The England that Ravilious photographs - is it an England you recognise?
It's more like the England of 30 or 40 years ago. I didn't have a rural childhood, but I had to do something once on another photographer, Jack Hume, who photographed south Yorkshire when the mines were running down. They both capture odd moments such as a street party or people around a table for a celebration. It's the sense of a whole community that I found moving, really.

The interest in people must appeal to you as well, given how you write. I know I'm supposed to be a good observer of people, but I'm not really. I know how some people talk, that's all.

But that's attending to people, isn't it? That's also what he did. I think attending is absolutely the word; what he did is attend to people. I did a film years and years ago, about a woman with a mentally handicapped daughter who dies, and they go to put some flowers on the grave. A young student photographer is hanging about, looking for a subject, but she defends herself by saying she's attending to them. I actually think that's a good defence.

Ravilious treated his subjects with amazing care, too. He's almost apologetic about the need to surprise people, to catch them unawares.
They aren't just subjects to him; he's living among them, he knows them, and in that sense he respects them. Photographers are often tourists, but Ravilious isn't like that at all.

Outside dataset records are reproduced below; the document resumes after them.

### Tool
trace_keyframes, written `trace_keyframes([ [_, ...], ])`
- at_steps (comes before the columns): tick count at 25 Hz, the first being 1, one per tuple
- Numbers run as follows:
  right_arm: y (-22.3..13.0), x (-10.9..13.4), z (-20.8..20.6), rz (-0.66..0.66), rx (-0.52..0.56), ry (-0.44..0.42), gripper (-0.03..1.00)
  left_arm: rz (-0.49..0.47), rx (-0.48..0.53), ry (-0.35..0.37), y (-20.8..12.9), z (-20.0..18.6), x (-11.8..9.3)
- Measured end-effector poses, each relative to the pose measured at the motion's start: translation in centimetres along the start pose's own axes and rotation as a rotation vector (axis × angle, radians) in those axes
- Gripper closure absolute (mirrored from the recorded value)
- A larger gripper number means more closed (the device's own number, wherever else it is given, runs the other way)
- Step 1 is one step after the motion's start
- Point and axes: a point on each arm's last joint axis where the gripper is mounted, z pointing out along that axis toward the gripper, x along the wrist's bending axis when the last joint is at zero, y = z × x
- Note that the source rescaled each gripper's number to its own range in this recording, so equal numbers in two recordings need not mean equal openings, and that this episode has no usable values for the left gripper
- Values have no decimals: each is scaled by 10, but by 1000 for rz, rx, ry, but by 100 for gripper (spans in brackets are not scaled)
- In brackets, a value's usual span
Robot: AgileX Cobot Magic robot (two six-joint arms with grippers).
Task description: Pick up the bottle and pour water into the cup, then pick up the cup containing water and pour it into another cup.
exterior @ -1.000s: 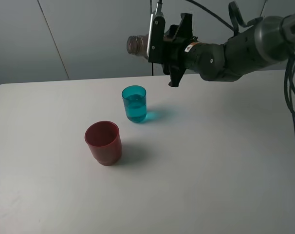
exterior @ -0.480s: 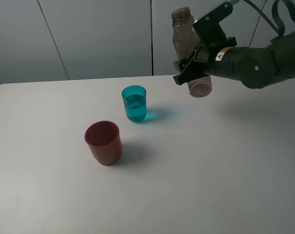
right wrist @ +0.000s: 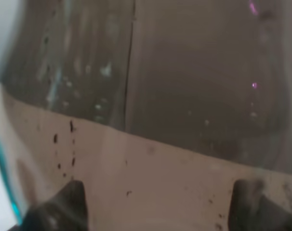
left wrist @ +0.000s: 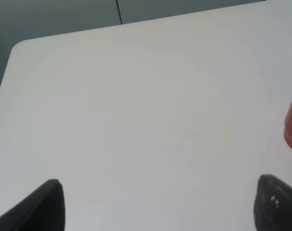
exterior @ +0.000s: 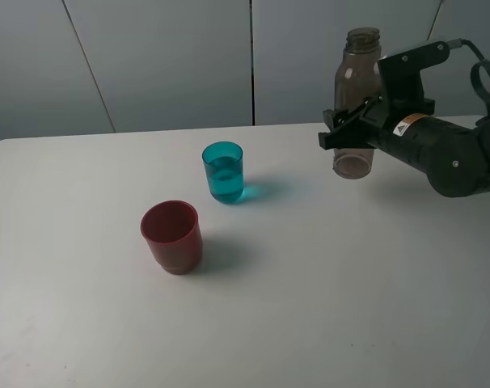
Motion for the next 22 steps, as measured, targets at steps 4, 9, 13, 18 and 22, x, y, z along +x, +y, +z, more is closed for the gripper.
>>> trace_keyframes([
  [4,-15,2,7,8,43,3,97,0,0,0,0,0,0],
  [9,-22,2,13,15,-1,-9,97,0,0,0,0,0,0],
  [13,-27,2,17,13,-46,-18,97,0,0,0,0,0,0],
  [18,-37,3,21,39,-52,-21,97,0,0,0,0,0,0],
  [22,-41,3,22,61,-44,-20,97,0,0,0,0,0,0],
])
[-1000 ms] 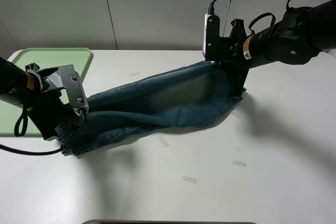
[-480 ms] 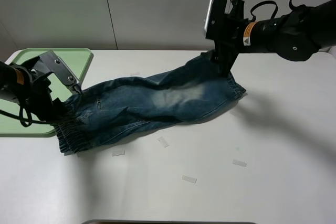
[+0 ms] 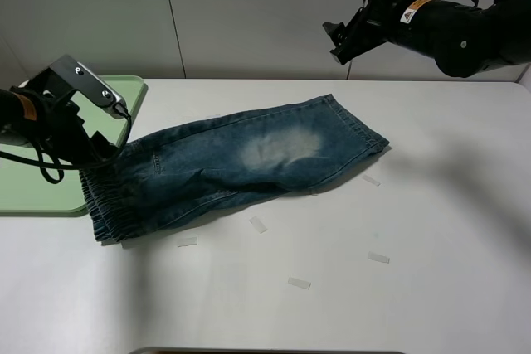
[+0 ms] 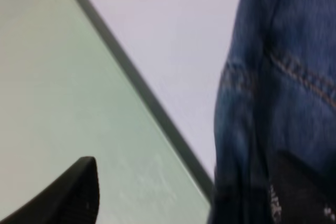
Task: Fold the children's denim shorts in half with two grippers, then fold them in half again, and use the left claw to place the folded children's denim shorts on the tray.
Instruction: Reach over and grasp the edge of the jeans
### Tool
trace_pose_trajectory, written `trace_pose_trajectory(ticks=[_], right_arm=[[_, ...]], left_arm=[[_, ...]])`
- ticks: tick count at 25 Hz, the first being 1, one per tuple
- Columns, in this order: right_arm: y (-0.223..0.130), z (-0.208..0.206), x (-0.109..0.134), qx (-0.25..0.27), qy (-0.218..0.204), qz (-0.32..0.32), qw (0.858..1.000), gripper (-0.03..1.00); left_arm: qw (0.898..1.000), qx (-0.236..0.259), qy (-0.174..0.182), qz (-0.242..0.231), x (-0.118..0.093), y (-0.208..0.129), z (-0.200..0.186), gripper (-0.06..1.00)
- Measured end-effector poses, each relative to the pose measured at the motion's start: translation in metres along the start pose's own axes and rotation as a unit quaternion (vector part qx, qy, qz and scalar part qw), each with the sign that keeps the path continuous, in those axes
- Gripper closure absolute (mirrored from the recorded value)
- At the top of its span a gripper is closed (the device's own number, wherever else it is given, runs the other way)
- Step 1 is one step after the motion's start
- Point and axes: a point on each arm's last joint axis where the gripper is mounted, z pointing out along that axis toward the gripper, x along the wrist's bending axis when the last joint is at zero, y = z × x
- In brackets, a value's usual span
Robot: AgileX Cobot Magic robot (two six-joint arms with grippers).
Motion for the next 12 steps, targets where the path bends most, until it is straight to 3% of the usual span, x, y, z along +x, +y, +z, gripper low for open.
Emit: trace_pose_trajectory(ticks=[6,9,12], right_arm=[[0.001,-0.004,-0.005,0.024,-0.011,0.046,0.999,0.3],[0.01,-0.013,-0.012,0.026,-0.013,0.057,0.998,0.3],[0.022,-0.024,-0.02,0.021,-0.02,0.072,0.997,0.3]], left_arm=[[0.991,-0.125,0.042,-0.025,0.011,0.028,-0.039,0.28],[0.976,-0.192,0.062,-0.087,0.021,0.045,-0.072,0.28],[0.952,-0.25,0.065,-0.167,0.026,0.055,-0.104,0.27]])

Writers are sometimes accused of being tourists too.
It applies to the arts in general. You could say that Auden was a tourist but Larkin wasn't: Larkin lived in that sort of flat, unaccented life, and that was his life. Whereas Auden, when he writes in praise of limestone, he's just passing through.

You've also written a lot about passing through, moving between different places.
People always ask me why I don't live in Yorkshire all the time. It's because I'm too divided, really. I don't feel I have to live in Leeds any more; it's there, and I can draw on it.

Are the pictures art or photography? Does it matter?
Whether it's one or the other never bothers me. I'm as happy to have a photograph on the wall as a picture.